歷史課是多采多姿的,另一方面也是沒有人舔舐的血腥傷口。
翻開人類的歷史,就是一連串的侵略、戰爭、格鬥……尤其是現在正在上的這階段歷史課,聽得葛丹儀簡直想吐!
「又是一個藉宗教為由的血腥侵略!」葛丹儀大聲嫌惡地說。
可是……葛丹儀沒想到想得太過入神了,腦中的想法衝口而出,才說完以上的發言,她的俏麗臉龐已經掩上一抹紅霞。
望著這位英國來的老教授與同學各個驚訝的注視,甚至葛丹儀還發現有幾對睡眼惺忪的眼睛向她望過來,她這才又接受了另一個困窘。
老天!她那一句話說得可真大聲!
「咳咳……」老教授清清喉嚨,問道:「看來我們的葛丹儀同學對這一課有著不同的見解?可以請你發言嗎?」
「我……對不起!我不是有意打斷教授的上課……」葛丹儀不想發言,不過既然被點出名字來,也只好自位子上站起來了。

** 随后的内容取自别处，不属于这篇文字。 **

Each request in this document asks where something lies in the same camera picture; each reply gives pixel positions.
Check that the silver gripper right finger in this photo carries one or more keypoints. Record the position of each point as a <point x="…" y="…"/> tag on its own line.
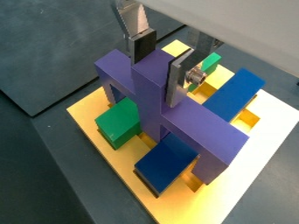
<point x="194" y="62"/>

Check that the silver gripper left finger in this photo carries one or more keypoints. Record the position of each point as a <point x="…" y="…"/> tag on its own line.
<point x="141" y="36"/>

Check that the purple three-legged block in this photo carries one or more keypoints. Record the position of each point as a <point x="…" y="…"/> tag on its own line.
<point x="204" y="130"/>

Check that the yellow slotted board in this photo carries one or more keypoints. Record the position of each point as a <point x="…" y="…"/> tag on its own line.
<point x="192" y="202"/>

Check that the green bar block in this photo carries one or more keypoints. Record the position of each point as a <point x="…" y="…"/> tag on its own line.
<point x="117" y="122"/>

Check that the blue bar block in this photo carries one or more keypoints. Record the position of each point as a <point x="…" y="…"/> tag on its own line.
<point x="173" y="155"/>

老教授笑了一下,意味深長地說:「葛丹儀同學,說說你的想法吧!我知道因為剛剛你的一句突如其來的高論,好多打瞌睡的同學都醒了,我想你的發言一定很引人入勝。」
老教授的話令得人群中一陣尷尬的咳嗽聲此起彼落。
「我……」萬丹儀看看同學們一眼,也只好接下去說了:「我無法苟同課本上寫的,自十六世紀起一直到十九世紀末,甚至二十世紀初,英國四處侵略一些古老的小國家,殘害人家的臣民,掠奪別人的的的……寫成是奉天主之命,為那些落後的國家帶入西方世界的文明壯舉!」
「為什麼?」老教授有些錯愕,威嚴的問。
「因為那明明就是一種思想與信仰,以及文化的侵略!」葛丹儀有些緊張。
「可是你無法否認我們是為那些落後的國家帶入文明吧?那不能算是侵略,而是--當文明與野蠻相互的衝擊,一定會有流血事件,為了時代與整個世界的進步,少數的犧牲是必要的。」